Bij een normaal eetgedrag verloopt de overgang van vloeibare naar vaste voeding in verschillende stadia.
Baby's
Van 6 maanden tot 1 jaar
- Vanaf 6 maanden is vaste voeding noodzakelijk en kan je je kindje leren om eten van een lepel op te nemen. Voor sommige kindjes is het even wennen aan de nieuwe vorm en smaak van voedsel. Het kan eventjes duren vooraleer dit gemakkelijk verloopt.
- Vanaf 8 maanden kan een kind brokjes vaste voeding leren eten, bv. een stukje brood of zachte voeding in kleine brokjes.

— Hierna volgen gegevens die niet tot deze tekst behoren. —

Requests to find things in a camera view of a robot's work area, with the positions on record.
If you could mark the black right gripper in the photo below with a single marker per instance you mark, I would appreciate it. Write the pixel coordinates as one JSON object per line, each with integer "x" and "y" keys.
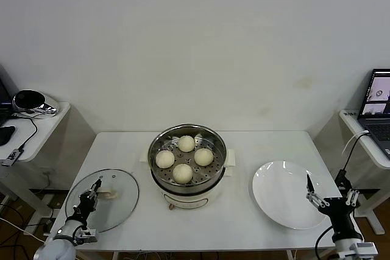
{"x": 338, "y": 211}

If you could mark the white steamed baozi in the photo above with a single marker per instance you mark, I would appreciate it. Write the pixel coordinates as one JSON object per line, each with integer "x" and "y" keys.
{"x": 164, "y": 159}
{"x": 203, "y": 156}
{"x": 182, "y": 173}
{"x": 186, "y": 143}

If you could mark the small grey usb hub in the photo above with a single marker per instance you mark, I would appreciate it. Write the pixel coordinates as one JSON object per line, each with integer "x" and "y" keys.
{"x": 12, "y": 157}

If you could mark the round glass pot lid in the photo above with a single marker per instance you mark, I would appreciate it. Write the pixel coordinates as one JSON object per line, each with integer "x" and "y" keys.
{"x": 119, "y": 211}

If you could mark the round white plate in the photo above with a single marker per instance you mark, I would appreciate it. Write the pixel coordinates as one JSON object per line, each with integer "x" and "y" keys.
{"x": 283, "y": 193}

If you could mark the white desk label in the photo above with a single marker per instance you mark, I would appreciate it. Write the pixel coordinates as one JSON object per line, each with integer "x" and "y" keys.
{"x": 349, "y": 113}

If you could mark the silver black headset device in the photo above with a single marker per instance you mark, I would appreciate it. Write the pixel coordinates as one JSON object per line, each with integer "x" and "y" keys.
{"x": 29, "y": 100}

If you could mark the grey laptop with lit screen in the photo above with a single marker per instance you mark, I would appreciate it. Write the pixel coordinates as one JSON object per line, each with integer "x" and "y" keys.
{"x": 377, "y": 126}

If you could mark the black computer mouse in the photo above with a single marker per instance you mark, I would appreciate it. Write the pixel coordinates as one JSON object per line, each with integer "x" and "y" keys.
{"x": 6, "y": 135}

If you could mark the dark laptop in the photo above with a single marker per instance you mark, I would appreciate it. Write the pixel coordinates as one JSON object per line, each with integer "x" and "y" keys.
{"x": 3, "y": 101}

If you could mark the white table leg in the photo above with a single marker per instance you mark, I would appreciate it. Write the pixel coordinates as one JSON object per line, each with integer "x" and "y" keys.
{"x": 116, "y": 255}
{"x": 292, "y": 255}

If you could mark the white side desk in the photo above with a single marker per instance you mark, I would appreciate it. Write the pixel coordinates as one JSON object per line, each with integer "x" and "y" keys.
{"x": 45, "y": 132}
{"x": 356, "y": 126}

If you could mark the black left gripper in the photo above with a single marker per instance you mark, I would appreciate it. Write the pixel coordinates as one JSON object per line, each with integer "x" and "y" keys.
{"x": 84, "y": 206}

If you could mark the white electric cooker pot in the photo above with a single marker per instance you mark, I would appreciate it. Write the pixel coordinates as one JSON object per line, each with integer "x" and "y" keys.
{"x": 186, "y": 200}

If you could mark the perforated steel steamer basket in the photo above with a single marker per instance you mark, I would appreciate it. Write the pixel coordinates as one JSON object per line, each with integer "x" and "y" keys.
{"x": 213, "y": 171}

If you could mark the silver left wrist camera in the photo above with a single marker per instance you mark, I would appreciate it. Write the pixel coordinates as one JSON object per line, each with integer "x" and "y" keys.
{"x": 86, "y": 235}

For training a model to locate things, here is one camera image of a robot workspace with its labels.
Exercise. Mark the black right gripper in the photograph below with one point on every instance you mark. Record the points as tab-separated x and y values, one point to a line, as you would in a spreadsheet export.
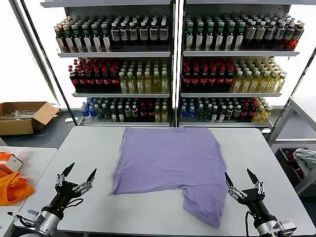
255	205

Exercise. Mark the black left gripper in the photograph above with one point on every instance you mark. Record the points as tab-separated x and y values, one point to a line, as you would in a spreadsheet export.
63	195

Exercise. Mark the purple t-shirt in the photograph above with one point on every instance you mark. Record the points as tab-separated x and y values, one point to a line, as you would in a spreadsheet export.
170	160

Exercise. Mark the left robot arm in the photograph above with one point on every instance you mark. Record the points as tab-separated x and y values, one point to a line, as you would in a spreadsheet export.
47	219

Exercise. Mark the black storage bin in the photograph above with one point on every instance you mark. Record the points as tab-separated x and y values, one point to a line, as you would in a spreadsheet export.
281	158

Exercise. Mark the red cloth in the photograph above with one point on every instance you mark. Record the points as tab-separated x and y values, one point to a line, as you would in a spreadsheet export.
288	155

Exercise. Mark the orange white carton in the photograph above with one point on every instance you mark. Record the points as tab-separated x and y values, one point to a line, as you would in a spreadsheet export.
13	164

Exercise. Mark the grey crumpled cloth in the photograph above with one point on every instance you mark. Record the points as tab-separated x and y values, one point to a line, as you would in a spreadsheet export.
304	158

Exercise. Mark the blue drink bottle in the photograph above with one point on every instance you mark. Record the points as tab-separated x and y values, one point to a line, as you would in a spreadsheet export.
191	113
184	113
92	112
85	112

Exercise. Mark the green tinted water bottle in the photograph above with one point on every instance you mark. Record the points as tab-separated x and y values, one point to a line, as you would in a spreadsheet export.
106	113
208	113
100	113
200	113

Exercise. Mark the dark bottle white cap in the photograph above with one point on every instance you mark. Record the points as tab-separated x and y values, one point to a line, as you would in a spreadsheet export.
237	112
121	114
113	114
215	114
222	114
229	113

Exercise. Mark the grey metal cart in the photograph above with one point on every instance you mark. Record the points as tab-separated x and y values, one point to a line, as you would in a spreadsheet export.
282	123

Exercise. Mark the yellow drink bottle white cap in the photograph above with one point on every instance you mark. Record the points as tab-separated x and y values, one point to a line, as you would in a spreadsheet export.
165	114
272	85
259	114
140	85
255	85
165	85
237	85
156	85
147	85
264	85
157	114
131	85
266	113
123	85
246	85
281	84

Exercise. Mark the cola bottle red cap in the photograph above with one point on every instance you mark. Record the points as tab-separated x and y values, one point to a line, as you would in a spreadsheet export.
195	80
74	80
229	80
143	113
186	80
251	112
82	80
221	80
150	113
114	80
212	80
106	80
98	80
244	112
90	80
204	80

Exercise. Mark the brown cardboard box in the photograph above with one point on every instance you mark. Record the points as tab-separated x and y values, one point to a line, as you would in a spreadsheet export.
14	127

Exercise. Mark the dark bottle cream label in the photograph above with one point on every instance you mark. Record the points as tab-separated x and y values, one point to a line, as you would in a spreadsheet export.
128	113
259	33
134	113
250	33

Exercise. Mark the clear plastic packed parts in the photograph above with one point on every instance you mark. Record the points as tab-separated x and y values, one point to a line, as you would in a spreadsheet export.
19	114

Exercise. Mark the thin black pole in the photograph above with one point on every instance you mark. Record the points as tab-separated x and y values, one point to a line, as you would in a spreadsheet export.
46	56
302	74

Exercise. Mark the grey metal shelf unit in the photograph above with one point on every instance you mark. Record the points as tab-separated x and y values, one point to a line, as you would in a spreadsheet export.
239	53
113	54

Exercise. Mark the dark bottle green label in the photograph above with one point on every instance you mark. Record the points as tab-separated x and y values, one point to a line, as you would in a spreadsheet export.
209	37
189	37
239	37
199	37
97	43
219	37
78	43
106	43
87	43
69	43
229	37

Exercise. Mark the dark bottle orange label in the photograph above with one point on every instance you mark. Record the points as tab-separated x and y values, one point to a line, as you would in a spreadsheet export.
60	42

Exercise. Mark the dark bottle white blue label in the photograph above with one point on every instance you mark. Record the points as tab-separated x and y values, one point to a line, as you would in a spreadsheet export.
115	34
153	34
280	33
144	34
163	34
289	33
133	34
124	34
270	33

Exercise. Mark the red drink bottle white label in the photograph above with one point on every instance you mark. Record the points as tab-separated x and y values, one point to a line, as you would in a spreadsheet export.
298	34

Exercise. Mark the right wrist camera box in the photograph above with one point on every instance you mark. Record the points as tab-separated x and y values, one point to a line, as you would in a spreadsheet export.
287	225

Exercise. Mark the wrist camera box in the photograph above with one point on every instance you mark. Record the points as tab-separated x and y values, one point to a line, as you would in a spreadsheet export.
287	225
29	213

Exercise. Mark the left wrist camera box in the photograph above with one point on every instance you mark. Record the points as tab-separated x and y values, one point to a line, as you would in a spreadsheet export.
29	213

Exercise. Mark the grey metal frame post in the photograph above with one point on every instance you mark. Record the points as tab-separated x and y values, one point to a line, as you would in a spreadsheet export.
34	49

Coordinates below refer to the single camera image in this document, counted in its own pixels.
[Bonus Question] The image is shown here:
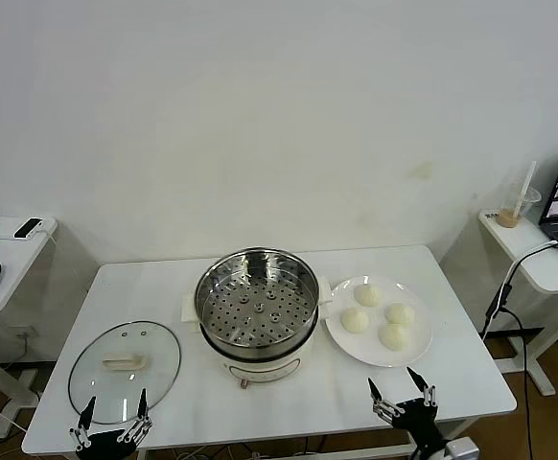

- Rond deze leeftijd kan je baby ook leren drinken uit een bekertje. In het begin verloopt dit wat moeilijk en wordt er vrij veel gemorst. Je baby heeft tijd nodig om deze nieuwe manier van drinken aan te leren. Je kunt het best kiezen voor een gewone beker in plaats van een tuitbeker omdat je baby dan het zuig-en slikpatroon beter aanleert.
Tussen 1 en 2 jaar
- Tussen 12 en 18 maanden leert je baby stukjes vast voedsel eten.
- In de loop van het tweede levensjaar ontwikkelt het eetgedrag van je kind zich meer en meer tot een volwassen eetgedrag. Je kind leert nieuwe smaken en verschillende voedingsmiddelen kennen. In het begin zal het nog een voorliefde hebben voor papjes en vloeibare voeding maar geleidelijkaan kan het mee-eten van de gezinsmaaltijd.
- Vanaf 18 maanden wordt een kind kieskeuriger. Het wil minder snel nieuwe dingen proeven. Om nieuwe smaken te leren kennen en appreciëren moet je de voedingsmiddelen minstens een tiental keer hebben aangeboden. Wil je kind het dan nog steeds niet, dan lust het het waarschijnlijk echt niet. De definitieve smaakvoorkeuren van een kind ontwikkelen zich tussen 3,5 en 6 jaar.